_COLLECTED MATERIAL_:
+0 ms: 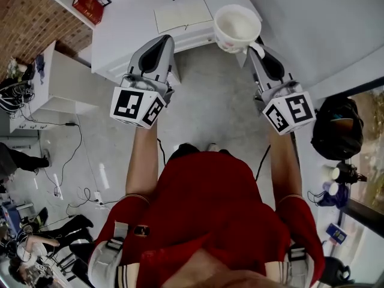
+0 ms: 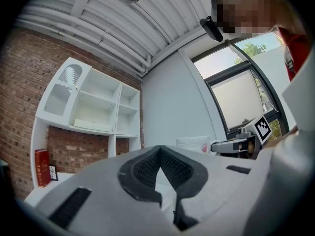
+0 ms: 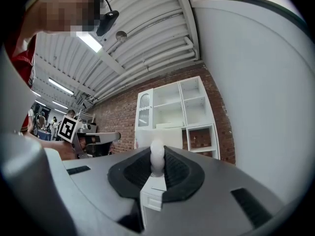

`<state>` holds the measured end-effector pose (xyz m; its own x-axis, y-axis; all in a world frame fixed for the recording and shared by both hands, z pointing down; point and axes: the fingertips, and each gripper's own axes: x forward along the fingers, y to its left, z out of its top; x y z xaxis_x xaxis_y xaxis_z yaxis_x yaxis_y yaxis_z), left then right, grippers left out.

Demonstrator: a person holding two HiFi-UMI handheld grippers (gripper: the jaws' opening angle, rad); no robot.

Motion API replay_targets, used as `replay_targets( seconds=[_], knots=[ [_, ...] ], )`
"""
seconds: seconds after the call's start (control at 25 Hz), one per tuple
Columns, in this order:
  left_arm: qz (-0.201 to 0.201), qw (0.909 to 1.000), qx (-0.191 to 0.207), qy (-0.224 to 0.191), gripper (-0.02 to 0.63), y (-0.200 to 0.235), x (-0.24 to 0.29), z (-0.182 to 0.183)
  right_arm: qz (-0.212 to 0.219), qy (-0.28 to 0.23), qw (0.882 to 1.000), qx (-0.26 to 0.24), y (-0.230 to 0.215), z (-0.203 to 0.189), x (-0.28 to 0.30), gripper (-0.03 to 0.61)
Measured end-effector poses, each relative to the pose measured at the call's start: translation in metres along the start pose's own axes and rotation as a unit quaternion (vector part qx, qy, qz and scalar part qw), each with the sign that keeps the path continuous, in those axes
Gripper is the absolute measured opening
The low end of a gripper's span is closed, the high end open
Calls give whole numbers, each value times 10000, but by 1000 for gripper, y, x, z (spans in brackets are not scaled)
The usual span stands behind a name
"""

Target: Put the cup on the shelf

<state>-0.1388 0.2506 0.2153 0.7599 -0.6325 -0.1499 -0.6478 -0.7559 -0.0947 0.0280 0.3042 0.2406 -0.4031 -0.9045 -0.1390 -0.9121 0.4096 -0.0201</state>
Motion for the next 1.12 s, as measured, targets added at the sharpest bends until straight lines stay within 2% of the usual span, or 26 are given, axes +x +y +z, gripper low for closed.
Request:
replay_targets(
  seconds=[0.28,0.52,0.8,1.12],
  knots=[
    [31,10000,4,30,3,10,16,-8,7,23,10000,65,-16,-3,12,37],
    [64,10000,-32,8,3,38,43,-24,-11,126,9999,78,-39,-16,42,37],
    [49,9999,-98,13,3,100,95,-48,-68,238,9997,42,-73,-36,111,37],
    [-143,9998,-138,4,3,194,175,-78,-337,347,9988,97,-124,-64,222,37]
  ],
)
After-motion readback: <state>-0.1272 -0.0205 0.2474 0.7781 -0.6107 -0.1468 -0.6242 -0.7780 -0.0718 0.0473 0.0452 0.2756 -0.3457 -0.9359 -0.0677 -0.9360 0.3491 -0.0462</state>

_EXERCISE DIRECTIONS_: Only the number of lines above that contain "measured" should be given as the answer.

_SOLUTION TO THIS TASK_: 4